### What you are asked to do
For the data below, give again exactly the lines from the one containing "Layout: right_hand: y" through the one containing "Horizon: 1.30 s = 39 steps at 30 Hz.", both ends included, and no others.

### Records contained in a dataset
__________________________________________________

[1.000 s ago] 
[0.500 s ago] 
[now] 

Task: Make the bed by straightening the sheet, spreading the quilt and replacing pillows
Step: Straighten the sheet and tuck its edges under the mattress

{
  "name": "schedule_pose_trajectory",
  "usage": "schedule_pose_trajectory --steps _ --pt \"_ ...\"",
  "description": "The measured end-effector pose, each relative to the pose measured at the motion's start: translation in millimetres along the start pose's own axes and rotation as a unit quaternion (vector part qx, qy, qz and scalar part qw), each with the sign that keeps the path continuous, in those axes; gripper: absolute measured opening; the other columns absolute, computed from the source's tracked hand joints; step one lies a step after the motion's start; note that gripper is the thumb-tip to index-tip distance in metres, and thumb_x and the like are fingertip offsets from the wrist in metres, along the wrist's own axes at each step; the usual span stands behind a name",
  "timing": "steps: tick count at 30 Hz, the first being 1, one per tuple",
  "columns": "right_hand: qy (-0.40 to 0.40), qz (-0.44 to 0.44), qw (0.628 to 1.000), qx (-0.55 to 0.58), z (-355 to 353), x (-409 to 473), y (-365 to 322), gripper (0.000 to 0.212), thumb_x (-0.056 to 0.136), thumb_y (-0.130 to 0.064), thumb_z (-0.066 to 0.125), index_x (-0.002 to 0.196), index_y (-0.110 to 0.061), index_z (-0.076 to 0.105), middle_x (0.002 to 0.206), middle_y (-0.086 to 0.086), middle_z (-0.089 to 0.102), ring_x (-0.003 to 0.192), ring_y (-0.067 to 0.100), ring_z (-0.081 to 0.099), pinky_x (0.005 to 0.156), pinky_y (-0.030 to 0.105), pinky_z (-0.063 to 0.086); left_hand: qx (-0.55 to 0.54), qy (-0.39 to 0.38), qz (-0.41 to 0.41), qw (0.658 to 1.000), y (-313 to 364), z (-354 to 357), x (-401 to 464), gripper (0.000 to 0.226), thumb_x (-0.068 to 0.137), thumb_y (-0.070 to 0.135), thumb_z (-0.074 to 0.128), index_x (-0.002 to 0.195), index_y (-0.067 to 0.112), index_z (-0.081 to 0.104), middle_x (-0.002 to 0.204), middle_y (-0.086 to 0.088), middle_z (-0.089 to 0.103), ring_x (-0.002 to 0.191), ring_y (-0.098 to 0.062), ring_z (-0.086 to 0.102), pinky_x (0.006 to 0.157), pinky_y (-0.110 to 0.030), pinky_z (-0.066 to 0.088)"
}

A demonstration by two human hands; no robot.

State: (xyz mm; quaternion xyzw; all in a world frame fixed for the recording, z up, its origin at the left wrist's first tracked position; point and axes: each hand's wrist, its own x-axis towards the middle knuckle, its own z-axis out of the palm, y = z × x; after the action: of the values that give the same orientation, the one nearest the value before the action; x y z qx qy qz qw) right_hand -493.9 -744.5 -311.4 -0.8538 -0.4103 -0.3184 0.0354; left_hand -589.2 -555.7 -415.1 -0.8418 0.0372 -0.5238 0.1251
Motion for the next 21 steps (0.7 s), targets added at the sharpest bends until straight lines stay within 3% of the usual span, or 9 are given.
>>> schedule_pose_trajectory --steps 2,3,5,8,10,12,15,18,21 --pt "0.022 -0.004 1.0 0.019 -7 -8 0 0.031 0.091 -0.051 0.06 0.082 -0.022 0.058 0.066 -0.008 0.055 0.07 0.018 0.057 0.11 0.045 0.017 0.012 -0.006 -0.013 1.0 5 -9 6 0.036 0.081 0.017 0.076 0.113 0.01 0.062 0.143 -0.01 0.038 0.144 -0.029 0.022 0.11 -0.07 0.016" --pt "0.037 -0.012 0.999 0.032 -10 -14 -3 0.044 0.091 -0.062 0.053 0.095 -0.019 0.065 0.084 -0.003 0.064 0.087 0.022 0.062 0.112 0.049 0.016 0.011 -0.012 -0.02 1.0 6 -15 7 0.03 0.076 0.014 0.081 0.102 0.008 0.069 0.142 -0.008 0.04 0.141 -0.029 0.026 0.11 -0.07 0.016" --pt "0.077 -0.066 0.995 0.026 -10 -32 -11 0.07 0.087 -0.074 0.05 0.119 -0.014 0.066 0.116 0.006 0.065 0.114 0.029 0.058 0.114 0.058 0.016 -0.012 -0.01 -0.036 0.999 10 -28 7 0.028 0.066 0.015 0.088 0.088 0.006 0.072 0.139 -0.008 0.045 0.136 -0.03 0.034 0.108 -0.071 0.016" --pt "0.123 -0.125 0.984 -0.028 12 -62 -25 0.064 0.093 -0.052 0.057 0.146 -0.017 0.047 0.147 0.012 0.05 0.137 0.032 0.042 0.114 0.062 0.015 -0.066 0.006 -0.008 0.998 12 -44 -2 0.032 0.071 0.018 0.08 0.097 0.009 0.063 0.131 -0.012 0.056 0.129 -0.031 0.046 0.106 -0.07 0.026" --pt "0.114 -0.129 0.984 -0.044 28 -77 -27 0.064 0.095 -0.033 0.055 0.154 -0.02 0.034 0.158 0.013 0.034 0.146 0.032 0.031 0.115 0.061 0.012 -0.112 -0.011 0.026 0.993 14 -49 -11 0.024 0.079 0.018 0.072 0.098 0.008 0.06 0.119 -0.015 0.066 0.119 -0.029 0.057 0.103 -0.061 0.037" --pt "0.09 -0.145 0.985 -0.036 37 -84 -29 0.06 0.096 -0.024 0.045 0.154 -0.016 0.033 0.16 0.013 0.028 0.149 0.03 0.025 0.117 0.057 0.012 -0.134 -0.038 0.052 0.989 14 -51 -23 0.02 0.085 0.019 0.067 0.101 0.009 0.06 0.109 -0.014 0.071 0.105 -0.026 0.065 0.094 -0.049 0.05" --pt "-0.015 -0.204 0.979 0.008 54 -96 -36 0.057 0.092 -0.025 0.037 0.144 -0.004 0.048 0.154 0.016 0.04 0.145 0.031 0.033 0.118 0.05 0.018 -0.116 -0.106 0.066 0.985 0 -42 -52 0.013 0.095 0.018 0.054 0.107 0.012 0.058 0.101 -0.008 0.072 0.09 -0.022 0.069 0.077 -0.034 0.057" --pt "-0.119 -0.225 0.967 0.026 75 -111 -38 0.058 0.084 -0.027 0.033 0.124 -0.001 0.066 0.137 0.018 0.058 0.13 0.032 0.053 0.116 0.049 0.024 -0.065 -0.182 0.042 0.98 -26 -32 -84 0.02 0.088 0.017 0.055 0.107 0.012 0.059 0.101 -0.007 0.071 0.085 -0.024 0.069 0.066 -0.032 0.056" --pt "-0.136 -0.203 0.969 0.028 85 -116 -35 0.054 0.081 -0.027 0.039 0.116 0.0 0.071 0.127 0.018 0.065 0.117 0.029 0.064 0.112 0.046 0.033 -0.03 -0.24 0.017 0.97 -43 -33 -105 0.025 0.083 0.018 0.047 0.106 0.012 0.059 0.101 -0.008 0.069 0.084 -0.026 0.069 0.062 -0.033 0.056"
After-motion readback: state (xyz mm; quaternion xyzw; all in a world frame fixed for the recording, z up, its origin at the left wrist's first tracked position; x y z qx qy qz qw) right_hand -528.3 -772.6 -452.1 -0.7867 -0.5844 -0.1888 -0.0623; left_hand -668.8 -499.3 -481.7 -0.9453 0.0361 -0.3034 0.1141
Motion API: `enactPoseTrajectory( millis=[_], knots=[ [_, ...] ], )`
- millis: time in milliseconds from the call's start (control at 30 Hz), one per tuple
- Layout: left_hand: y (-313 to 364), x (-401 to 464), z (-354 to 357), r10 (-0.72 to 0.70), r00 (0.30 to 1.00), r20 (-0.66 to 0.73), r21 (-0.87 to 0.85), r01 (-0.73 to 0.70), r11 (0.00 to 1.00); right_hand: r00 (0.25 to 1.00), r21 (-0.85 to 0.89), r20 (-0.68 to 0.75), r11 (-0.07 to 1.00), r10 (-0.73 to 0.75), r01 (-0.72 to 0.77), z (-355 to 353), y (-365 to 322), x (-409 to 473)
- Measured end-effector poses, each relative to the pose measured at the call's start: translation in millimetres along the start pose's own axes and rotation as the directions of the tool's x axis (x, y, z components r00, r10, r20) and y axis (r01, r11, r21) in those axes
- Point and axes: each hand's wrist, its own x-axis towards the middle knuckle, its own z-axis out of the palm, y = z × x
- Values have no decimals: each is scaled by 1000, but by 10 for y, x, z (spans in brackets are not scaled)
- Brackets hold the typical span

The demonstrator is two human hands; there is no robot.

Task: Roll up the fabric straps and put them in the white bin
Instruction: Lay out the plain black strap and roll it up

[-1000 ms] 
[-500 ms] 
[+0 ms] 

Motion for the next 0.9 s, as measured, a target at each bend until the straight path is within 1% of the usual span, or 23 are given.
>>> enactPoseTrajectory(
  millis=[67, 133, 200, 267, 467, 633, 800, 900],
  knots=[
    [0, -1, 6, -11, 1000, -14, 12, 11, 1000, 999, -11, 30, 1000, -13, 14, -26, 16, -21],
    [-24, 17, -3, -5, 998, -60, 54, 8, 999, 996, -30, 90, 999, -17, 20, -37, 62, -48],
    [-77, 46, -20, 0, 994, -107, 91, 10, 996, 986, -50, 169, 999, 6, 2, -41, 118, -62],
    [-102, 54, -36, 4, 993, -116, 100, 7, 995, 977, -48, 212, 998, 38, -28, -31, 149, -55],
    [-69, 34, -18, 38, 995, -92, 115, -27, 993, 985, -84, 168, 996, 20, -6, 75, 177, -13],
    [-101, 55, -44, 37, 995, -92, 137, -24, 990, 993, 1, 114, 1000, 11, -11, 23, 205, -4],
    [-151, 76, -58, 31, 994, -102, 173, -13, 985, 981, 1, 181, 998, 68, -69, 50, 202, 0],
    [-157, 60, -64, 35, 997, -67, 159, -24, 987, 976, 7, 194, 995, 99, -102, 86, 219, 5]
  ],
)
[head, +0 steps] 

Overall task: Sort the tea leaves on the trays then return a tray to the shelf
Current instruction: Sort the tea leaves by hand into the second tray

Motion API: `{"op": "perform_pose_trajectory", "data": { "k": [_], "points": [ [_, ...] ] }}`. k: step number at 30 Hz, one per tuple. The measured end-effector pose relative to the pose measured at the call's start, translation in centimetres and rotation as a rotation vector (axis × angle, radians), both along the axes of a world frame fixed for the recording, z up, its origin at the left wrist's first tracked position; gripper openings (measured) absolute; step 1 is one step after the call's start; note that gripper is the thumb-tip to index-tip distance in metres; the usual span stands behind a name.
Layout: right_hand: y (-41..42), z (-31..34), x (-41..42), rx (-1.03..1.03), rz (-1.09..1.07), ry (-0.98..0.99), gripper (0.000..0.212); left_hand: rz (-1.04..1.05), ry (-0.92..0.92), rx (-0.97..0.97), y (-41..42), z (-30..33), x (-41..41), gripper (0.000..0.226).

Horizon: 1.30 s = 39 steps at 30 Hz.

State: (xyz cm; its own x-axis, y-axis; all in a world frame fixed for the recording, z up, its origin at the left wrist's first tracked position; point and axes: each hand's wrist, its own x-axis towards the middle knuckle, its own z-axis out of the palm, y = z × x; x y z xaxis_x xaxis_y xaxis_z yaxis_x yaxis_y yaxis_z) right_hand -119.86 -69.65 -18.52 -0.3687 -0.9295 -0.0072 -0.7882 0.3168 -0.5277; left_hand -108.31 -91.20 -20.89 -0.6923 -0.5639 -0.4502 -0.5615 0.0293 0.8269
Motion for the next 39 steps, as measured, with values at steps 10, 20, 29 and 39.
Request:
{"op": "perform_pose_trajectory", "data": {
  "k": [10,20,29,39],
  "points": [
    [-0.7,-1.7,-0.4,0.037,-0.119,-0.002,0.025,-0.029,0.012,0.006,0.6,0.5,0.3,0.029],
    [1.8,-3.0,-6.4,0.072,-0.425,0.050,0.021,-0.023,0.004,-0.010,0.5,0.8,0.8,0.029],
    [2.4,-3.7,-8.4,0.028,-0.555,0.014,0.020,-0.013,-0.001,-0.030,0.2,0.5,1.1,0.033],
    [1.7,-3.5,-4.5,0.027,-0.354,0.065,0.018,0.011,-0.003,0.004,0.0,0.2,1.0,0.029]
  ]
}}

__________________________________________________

### Answer section
Layout: right_hand: y (-41..42), z (-31..34), x (-41..42), rx (-1.03..1.03), rz (-1.09..1.07), ry (-0.98..0.99), gripper (0.000..0.212); left_hand: rz (-1.04..1.05), ry (-0.92..0.92), rx (-0.97..0.97), y (-41..42), z (-30..33), x (-41..41), gripper (0.000..0.226).

Horizon: 1.30 s = 39 steps at 30 Hz.

This answer has been given in full.